User can provide several kinds of feedback to the core annotation algorithm. All parts are grouped in the cz.cuni.mff.xrg.odalic.feedbacks.Feedback class. Feedback is a part of Task configuration. Initially (after the Task creation) the feedback is empty. When the algorithm run is finished, user can observe the results and adjust the feedback, which will be considered by algorithm in the next run.

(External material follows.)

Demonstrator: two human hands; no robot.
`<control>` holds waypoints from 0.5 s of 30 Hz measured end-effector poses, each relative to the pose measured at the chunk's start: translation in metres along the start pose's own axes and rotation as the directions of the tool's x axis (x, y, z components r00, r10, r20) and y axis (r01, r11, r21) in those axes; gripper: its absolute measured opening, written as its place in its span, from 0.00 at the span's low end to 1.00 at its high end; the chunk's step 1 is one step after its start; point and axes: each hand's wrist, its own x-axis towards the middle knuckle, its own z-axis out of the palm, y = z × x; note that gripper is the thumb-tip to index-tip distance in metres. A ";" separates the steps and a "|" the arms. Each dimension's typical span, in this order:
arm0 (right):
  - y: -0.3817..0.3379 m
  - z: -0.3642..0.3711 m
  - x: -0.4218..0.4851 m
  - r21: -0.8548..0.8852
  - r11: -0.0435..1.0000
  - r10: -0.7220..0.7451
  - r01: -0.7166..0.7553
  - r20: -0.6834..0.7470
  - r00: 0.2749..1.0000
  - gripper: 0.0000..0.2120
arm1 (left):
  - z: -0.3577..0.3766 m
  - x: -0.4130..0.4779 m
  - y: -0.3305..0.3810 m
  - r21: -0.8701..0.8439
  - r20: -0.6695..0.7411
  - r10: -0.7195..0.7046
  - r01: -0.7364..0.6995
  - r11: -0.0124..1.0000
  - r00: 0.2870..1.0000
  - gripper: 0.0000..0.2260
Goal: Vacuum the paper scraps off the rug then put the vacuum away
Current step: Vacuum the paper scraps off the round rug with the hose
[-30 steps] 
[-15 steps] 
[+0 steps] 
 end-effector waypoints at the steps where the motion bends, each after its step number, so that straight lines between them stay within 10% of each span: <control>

Passing the feedback to the algorithm

Before the execution of the core algorithm, Feedback is adapted by the cz.cuni.mff.xrg.odalic.feedbacks.DefaultFeedbackToConstraintsAdapter (which implements interface cz.cuni.mff.xrg.odalic.feedbacks.FeedbackToConstraintsAdapter) to object of the uk.ac.shef.dcs.sti.core.extension.constraints.Constraints class, which is the extension of sti-main module and encapsulates user's suggestions for concrete Semantic table interpreter run. The difference is, that Feedback comprises suggestions for all used knowledge bases, but Constraints contain suggestions only for one knowledge base, which is actually used in particular interpreter run.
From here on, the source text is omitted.